Geographic accidents: the Gregor Man trilogy by Péter Zsoldos

Bogi Takács is a reviewer and linguist in Hungary.

One of the most important works of Hungarian science fiction has never been translated to English; it’s been translated to German, but the German editions are long out of print. The Gregor Man trilogy by Péter Zsoldos changed the way entire Hungarian generations saw science fiction and fantasy. I’ll try to summarize the plot in a nutshell (this means spoilers!) and explain exactly what the series has to offer the present-day reader.

The first volume in the trilogy, The Viking Returns (A Viking visszatér, 1963), starts with a rather conventional setup – Gregor Man, an astronaut, is marooned on an alien planet where the local sentient species is humanoid, but it has not yet built a technological civilization. This allows for plenty of stone age fantasy adventuring, though Zsoldos’ approach is markedly more realistic than that of his contemporaries. The fluid storytelling keeps the reader riveted – it’s hard to believe The Viking Returns was the author’s first novel, and it’s aged surprisingly well despite having been written over half a century ago.

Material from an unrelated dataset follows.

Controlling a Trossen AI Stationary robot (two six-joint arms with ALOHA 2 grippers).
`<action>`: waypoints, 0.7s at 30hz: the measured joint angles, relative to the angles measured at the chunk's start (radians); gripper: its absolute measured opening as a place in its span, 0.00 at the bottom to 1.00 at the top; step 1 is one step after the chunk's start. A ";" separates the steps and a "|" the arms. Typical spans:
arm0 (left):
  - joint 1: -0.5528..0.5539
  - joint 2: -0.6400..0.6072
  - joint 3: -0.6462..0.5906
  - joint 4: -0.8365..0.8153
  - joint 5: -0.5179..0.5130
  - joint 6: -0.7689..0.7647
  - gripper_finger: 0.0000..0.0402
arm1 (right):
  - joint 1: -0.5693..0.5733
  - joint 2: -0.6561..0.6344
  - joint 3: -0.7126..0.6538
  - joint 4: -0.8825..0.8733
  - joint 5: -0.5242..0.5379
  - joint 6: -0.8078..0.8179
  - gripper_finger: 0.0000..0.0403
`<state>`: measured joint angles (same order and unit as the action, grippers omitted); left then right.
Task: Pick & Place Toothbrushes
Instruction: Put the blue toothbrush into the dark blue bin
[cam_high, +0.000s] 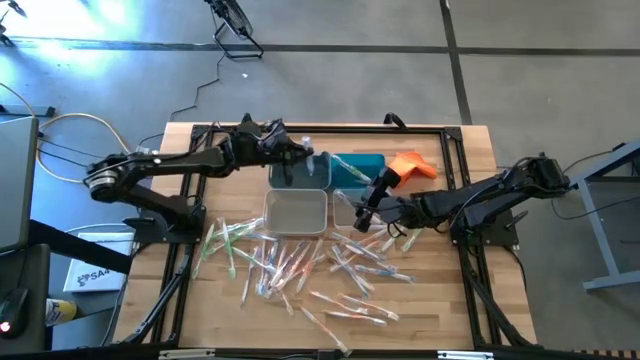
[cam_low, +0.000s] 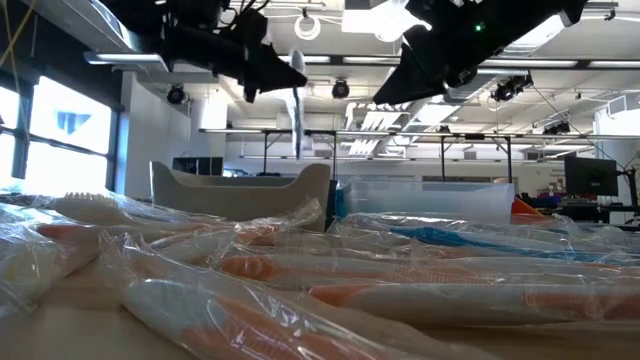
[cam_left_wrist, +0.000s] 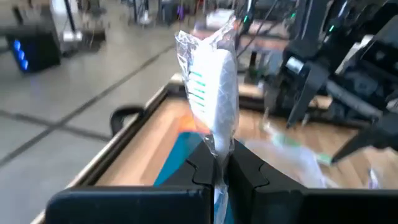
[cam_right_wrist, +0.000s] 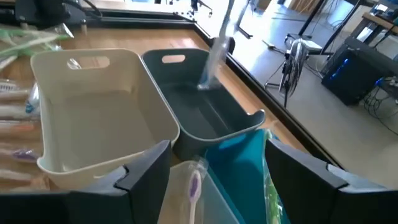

The plot is, however, not particularly original.

At the end of the first volume, Gregor Man finally manages to reunite with his fellow space travelers. The meat of the trilogy is in the lengthy second novel, Distant Fire (Távoli tűz, 1969). Gregor Man realizes that the planet is home to not one sentient species, but two. While he was trying to stay alive in the wilderness, his comrades have managed to locate the second species on the coast and proceeded to join their bronze-age civilization. After a few twists, the protagonist ends up leading the coastal city of Avana.

At first, Gregor Man sets out to achieve his goal with all the naivety that can be expected of a science fiction hero from the 1960s. He thinks every problem can be solved with “superior” technology, he tries to become an embodiment of the enlightened ruler trope, and so on. In his new role, he is more reminiscent of a colonial governor than a marooned astronaut (to the extent that I was ready to put down the book in frustration!).

Then the first cracks appear in the facade. At first, Gregor Man finds himself battling the stubbornness of his own city council. He is quite ready to think of them as savages (more colonialist overtones!), and their plan indeed goes wrong, but the failure is caused by a factor Gregor Man himself could not foresee in all his enlightened rulerdom. Then he continues to be mercilessly pommeled by the author – it turns out that all his effort was for little gain, as he simply happened to be on the wrong side of the ocean. On the other side, a large invading army of a more advanced civilization is massing to rule over the world. The Christian allusions are quite obvious – their proselytizing religion compels them to spread their faith across the globe. Gregor Man is forced to realize that this time he is on the short end of the stick.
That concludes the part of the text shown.